**Short version**: what can we say about the place of idempotent ultrafilters in the Rudin-Keisler ordering?

**Longer version**:

If $U$, $V$ are (nonprincipal) ultrafilters on $\omega$, then we write $U\ge_{RK}V$ in case there is some function $f:\omega\rightarrow\omega$ such that $$ \forall X\subseteq\omega,\quad f^{-1}(X)\in U\iff X\in V.$$

An ultrafilter $U$ is *Ramsey* if given any two-coloring of pairs $c: [\omega]^2\rightarrow 2$, there is a homogeneous set for $c$ in $U$. Equivalently, $U$ is Ramsey if whenever $\lbrace C_n\rbrace_{n\in\omega}$ is a partition of $\omega$ with each $C_n\not\in U$, there is some $H\in U$ such that for all $n\in\omega$, $$\vert H\cap C_n\vert=1.$$ An ultrafilter $U$ is *idempotent* if $U\oplus U=U$, where $$ V\oplus W=\lbrace X: \lbrace x: \lbrace y: x+y\in X \rbrace \in W \rbrace \in V\rbrace.$$ Idempotent ultrafilters can be proved to exist in $ZFC$: this amounts to showing that $\oplus$ is left-continuous and associative on the compact space $\beta\mathbb{N}$, and then applying Ellis' theorem that every left-continuous semigroup on a compact space has an idempotent element. By contrast, Ramsey ultrafilters cannot be shown to exist in $ZFC$, although their existence is equiconsistent with $ZFC$ (in particular, if the Continuum Hypothesis - or weaker statements - holds, then there are Ramsey ultrafilters).
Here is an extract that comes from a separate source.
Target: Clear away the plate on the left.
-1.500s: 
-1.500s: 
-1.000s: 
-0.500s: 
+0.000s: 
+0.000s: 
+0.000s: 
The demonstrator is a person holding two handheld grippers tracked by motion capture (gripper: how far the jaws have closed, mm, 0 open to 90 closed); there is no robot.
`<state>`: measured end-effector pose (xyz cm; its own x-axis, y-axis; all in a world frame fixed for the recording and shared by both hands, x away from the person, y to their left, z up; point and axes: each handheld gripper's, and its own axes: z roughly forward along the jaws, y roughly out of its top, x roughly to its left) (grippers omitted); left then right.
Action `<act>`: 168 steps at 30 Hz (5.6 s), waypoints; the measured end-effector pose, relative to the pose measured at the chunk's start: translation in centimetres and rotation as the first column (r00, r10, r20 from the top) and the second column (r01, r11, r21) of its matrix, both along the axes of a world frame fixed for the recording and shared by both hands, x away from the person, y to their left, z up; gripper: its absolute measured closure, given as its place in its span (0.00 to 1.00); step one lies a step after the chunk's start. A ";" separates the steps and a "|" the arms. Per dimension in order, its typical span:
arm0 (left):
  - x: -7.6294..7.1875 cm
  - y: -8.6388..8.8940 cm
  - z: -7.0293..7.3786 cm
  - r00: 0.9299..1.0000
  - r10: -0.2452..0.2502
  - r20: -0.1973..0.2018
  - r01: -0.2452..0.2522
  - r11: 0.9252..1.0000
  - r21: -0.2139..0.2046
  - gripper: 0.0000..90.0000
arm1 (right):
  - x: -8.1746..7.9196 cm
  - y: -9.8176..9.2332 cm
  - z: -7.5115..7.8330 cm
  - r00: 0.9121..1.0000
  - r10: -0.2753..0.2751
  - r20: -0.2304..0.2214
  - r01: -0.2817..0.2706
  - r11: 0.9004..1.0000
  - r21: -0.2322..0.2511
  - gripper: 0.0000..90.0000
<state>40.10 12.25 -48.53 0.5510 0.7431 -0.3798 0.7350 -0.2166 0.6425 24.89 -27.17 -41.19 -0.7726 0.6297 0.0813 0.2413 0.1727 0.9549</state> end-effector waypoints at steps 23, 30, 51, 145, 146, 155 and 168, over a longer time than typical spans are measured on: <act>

Now, an easy argument shows that no Ramsey ultrafilter is idempotent. On the other hand, the Ramsey ultrafilters enjoy a special property with respect to the RK-ordering: they are precisely the RK-minimal ultrafilters. So combining these facts shows that no idempotent ultrafilter can be RK-minimal.

My question is, what else can be said about the idempotent ultrafilters in terms of RK-reducibility? For example, can we have an idempotent ultrafilter U with exactly one RK-class of (necessarily, Ramsey) ultrafilters strictly RK-below U? This seems clearly impossible, but I don't see how to prove it.

Motivation: a few weeks ago, I taught a one-week course on the proof of Hindman's theorem from additive combinatorics using idempotent ultrafilters. On the last day, I talked a bit about other types of ultrafilters, and spent a bit of time defining Ramsey ultrafilters and explaining (not proving) their place in the RK-ordering. One of my students asked whether anything similar could be said about idempotent ultrafilters; besides the obvious, I couldn't come up with anything, so I'm asking here.